He was so focused on it, he hadn’t seen her when she ducked into the shadows along the
wall. He looked out of place, like he’d been part of some kind of theater company or medieval
society club. He wore a tunic-like shirt and pants with leather moccasin style boots. His hair was
gray and hung loose around his bearded face.
He turned and looked directly at her even though she hadn’t made a sound and she was
sure he couldn’t see her. When he took a step toward her, she reached for her bottle of mace.
She should probably carry a knife, the way her mother had taught her, but she doubted she could
use it on anyone.
“I can see you,” the man called out in a heavy British accent, breaking the silence as he
came near. “Come out and put away that useless weapon you have pointed at me.”
No way! No way could he see her! She squinted trying to see him better and then sprayed
him in the face with her mace. “Good luck seeing for a while, Mister.” She ran around him and
then came to an abrupt halt when he clamped his fingers around her arm.
In his other hand, he clutched the glowing blue item and held his arm up to his eyes.
“Wait!” he ordered as if she were under his command. “What year is this?”
“Huh?” she asked. What kind of problems did this guy have? “The year? It’s 2024.”
He let out a sigh of such deep relief, Fable thought he might pass out. “Then I’m in the
right time.”
“That’s great, now let me go. I don’t want to hurt you.”
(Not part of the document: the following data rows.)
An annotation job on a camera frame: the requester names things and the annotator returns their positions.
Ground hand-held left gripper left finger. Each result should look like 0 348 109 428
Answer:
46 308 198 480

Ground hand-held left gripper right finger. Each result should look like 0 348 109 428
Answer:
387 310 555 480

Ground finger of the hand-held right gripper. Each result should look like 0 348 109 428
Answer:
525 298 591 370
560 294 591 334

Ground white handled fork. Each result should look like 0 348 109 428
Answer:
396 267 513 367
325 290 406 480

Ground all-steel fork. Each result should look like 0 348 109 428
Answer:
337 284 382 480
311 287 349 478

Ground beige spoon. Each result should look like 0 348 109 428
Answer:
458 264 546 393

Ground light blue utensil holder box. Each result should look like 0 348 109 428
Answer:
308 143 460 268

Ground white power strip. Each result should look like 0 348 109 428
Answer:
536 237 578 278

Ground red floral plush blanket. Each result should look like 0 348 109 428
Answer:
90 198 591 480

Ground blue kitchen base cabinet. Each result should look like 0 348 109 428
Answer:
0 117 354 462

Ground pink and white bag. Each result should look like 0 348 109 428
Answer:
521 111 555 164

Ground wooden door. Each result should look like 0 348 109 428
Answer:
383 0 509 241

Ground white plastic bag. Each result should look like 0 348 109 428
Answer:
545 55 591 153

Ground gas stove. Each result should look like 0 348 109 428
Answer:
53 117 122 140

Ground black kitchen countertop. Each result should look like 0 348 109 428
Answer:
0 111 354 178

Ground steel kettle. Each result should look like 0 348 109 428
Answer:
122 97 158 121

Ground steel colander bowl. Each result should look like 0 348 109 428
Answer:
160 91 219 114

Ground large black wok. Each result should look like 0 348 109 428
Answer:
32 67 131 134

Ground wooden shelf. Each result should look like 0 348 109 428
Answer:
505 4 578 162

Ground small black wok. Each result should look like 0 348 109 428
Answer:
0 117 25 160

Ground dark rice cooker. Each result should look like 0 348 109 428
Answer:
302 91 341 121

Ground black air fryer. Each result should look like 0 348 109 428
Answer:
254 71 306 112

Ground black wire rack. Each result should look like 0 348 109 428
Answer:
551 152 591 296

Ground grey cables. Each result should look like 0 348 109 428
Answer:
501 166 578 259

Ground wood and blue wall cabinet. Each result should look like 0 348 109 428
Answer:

He didn’t do as she demanded. “Who’s the king here? I need to speak with him.”
“Are you for real?” Incredulously, she tugged her arm. “This is America. We don’t have
a king. You need to take a right toward the U.K. mister”
He lowered his arm from his eyes but didn’t open them. The lids were already red and
swollen. Fable grimaced looking at him.
“A right?”
She rolled her eyes. “Right. You need a passport and a plane ticket on British Airways and you’ll be all set.”
“Can I use this?” He waved the blue trinket in front of her face. Was it…a pocket watch?
A sapphire pocket watch?
“To pay?” She obviously misunderstood him and felt foolish for asking.
“No.”
She wrinkled her brow at him. “How would you use a pocket watch to get to the U.K.?”
“How do you think I just arrived here from where I was?”
She really didn’t know! Her eyes must have tricked her. Of course he must have turned
the corner and she’d missed his arrival. “Where were you?” she asked in a quiet, uncertain voice.
“1694, but it wasn’t right.”
The poor guy must have dementia, she thought and patted the large hand to which she
was shackled. He looked to be in his late fifties-early sixties. She smiled and spoke in a softer
voice. “Maybe if it brought you here, it wants you to speak to the president, and not the king.”
When he nodded, she pulled her arm free. “There we go,” she said gently. He was sick
and Fable knew how to care for the sick. She cared for her mother most of her life. “Now, let me
just call for help with seeing to what you need.”
She dug into her pocket and produced her old flip-phone. When the screen lit up, the man
in front of her pulled free the long sword from the scabbard at his side and swung it, stopping
only inches from her throat. She yelped and fell back on her rump. “What are you doing with that
thing? Now I’m calling the cops!”
An instant before she touched the screen again, she stopped. Had she frightened him? Is
that why he attacked? Not wanting it to happen again, she lowered her voice. “This is a phone. It
lights up so I can see. Put the sword away. Wait…” she gave the metal pointing in her face a
better look … “is that blood?”
“Do you know her? Do you know my wife? I’ve been searching for her.”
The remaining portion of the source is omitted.